In January 1936, Willa Cather wrote to Carlton F. Wells, a professor of English at the University of Michigan, thanking him for a letter in which he commented on Cather’s use of a Mendelssohn oratorio in the novel Lucy Gayheart . “You are one in about seventy-five thousand,” she told Wells, the only reader who had noticed how and why Cather had made a slight change in the oratorio’s text. Wells wrote back, asking if Cather’s letter could be printed in William Lyon Phelps’s syndicated newspaper column. Cather replied on January 23:
Dear Mr. Wells:Related reading
I am sorry not to be able to oblige you, but I never allow quotations from personal letters to be printed.
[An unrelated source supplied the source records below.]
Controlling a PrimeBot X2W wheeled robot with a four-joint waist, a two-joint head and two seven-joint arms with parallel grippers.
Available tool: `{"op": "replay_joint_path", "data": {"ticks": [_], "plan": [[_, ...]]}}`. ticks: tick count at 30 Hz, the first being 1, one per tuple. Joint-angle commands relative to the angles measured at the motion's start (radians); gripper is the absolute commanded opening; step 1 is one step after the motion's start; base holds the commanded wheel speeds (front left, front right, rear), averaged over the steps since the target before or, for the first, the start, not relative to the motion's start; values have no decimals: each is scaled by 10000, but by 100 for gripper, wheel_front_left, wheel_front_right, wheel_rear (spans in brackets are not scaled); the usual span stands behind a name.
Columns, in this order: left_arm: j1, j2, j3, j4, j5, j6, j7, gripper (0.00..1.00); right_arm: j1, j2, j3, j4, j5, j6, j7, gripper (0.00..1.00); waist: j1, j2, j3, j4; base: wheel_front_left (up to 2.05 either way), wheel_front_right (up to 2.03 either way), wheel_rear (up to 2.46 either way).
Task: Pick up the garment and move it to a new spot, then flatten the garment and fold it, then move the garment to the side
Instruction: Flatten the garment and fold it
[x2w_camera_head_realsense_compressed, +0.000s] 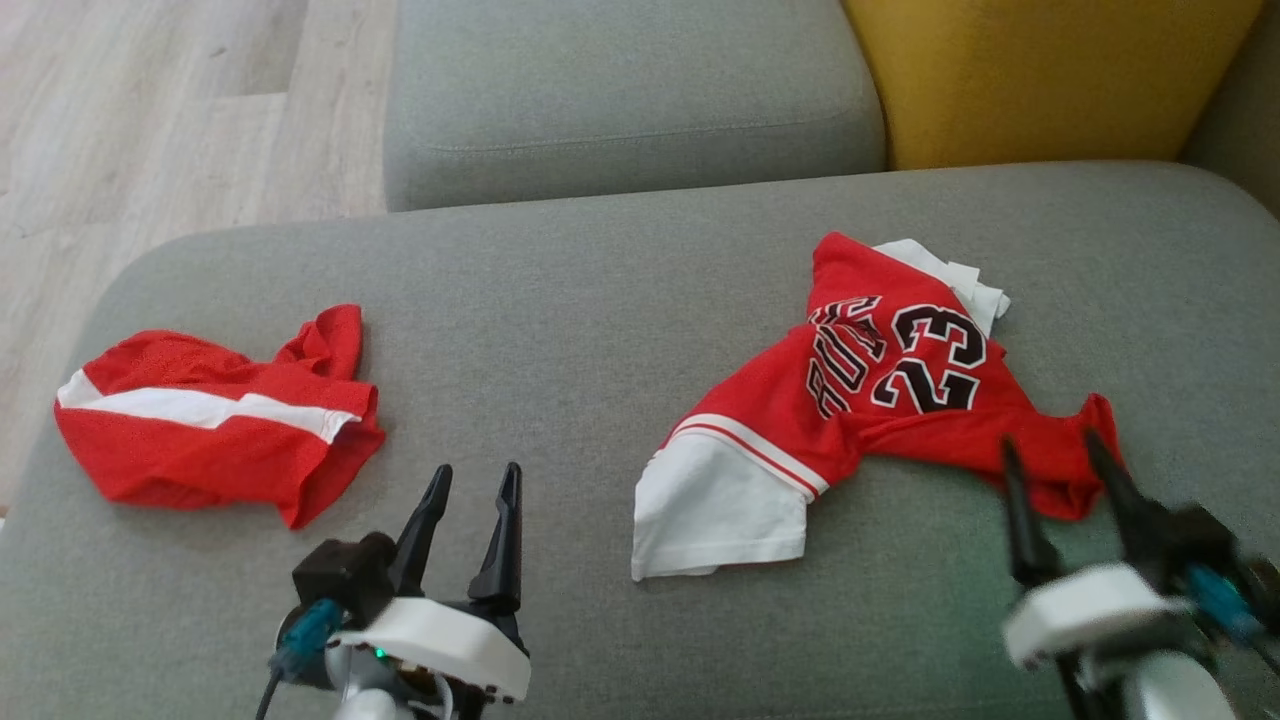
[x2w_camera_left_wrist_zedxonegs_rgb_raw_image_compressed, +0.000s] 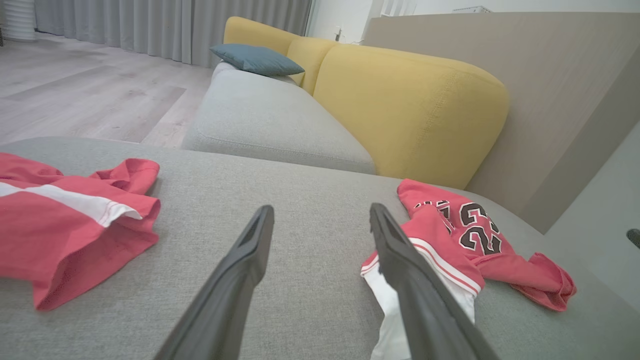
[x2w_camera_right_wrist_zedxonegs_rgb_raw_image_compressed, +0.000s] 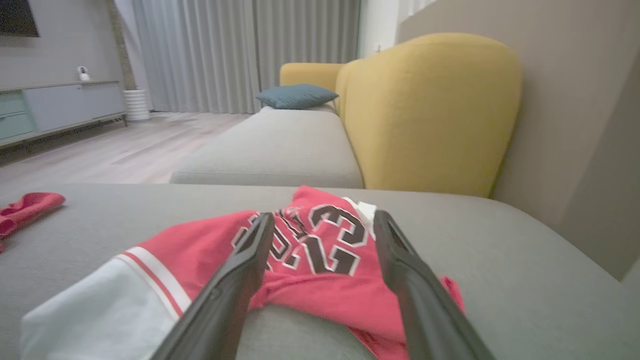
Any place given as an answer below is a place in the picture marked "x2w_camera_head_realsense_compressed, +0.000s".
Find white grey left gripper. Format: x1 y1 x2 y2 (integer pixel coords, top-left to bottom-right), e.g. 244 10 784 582
325 461 532 720

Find red white number 23 jersey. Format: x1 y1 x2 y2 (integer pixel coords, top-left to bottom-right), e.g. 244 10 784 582
630 232 1126 583

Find red shorts with white stripe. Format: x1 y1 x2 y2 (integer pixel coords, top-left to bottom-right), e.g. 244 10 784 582
53 304 387 531

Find black cable teal connector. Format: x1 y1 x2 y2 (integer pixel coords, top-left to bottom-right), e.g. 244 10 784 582
1185 563 1280 673
255 598 345 720

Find grey sofa seat cushion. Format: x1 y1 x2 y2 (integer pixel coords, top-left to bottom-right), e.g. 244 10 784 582
383 0 889 213

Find large grey sofa chaise seat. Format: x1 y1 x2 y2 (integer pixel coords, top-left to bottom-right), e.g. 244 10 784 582
0 162 1280 720

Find large yellow sofa back cushion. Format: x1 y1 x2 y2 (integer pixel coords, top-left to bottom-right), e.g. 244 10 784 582
840 0 1267 172

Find grey sofa back cushion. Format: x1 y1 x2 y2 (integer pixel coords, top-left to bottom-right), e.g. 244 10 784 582
1180 0 1280 220

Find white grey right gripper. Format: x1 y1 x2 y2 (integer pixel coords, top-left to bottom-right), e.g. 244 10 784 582
1000 428 1196 671

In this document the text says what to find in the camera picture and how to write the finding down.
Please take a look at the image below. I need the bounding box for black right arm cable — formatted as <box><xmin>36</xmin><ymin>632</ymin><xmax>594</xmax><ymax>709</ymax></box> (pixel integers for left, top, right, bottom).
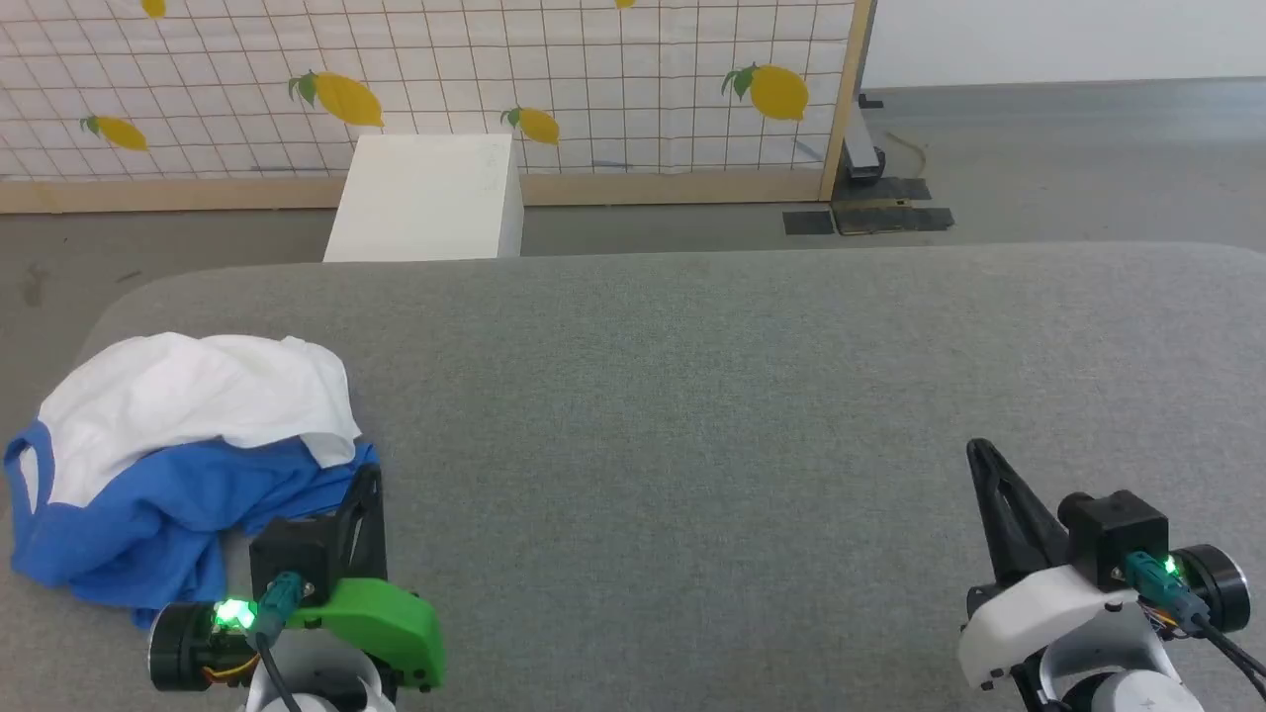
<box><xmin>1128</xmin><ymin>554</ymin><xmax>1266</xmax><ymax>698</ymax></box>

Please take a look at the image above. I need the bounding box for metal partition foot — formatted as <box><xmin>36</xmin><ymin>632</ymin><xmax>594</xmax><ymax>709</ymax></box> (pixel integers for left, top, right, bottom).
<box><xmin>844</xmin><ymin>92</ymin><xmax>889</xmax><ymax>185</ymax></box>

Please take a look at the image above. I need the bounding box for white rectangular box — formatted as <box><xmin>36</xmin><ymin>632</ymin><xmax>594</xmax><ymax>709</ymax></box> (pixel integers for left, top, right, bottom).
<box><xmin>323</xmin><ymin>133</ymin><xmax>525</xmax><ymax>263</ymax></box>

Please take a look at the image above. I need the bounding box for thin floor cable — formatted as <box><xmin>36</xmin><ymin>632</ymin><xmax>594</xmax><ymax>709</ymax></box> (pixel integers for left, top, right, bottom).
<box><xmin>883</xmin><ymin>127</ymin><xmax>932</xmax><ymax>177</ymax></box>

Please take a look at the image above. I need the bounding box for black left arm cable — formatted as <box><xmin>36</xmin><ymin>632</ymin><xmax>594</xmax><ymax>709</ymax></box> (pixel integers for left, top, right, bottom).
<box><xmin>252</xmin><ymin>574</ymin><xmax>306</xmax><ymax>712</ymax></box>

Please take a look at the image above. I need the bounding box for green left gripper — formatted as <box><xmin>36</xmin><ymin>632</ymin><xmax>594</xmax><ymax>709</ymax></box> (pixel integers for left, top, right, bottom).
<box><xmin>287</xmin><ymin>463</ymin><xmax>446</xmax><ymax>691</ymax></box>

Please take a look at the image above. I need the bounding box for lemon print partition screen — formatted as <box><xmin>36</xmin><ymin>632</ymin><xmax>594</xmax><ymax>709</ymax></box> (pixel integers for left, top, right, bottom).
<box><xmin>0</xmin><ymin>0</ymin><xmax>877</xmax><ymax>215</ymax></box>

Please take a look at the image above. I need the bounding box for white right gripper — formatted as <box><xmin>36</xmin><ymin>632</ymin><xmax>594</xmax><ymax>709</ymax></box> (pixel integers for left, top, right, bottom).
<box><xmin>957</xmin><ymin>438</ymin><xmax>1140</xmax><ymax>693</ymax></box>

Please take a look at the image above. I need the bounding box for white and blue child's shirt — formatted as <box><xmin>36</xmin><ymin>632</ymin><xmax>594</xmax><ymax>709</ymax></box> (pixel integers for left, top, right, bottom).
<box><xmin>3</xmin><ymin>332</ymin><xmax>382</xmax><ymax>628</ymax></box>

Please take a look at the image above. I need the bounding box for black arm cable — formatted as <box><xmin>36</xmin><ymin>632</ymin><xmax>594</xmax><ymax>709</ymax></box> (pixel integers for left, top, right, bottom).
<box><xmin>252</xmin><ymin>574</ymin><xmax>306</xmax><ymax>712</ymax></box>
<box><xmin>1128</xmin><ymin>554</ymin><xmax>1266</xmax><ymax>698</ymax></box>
When, among a great number of the rather flat and dreary letters I receive, I come upon that is alive and intelligent, I am rather prone to answer it in a somewhat intimate and unembarrassed tone. I take for granted that a person who writes a discriminating and intelligent letter is the sort of person who would not use any portion of my letter for publicity of any kind.
Very sincerely yours,
Willa Cather
I should like to oblige Mr. Phelps, but I shall do that at some other time, and in some other way. I did not even know that I was writing to your English class, Mr. Wells. English professors have many wiles, but I honestly thought you were interested in the question you asked me. O tempora, O mores! (The second “O” looks like a zero, certainly!) Enough: I become more cautious every day.
W. S. C.
The Selected Letters of Willa Cather , ed. Andrew Jewell and Janis Stout (New York: Knopf, 2013).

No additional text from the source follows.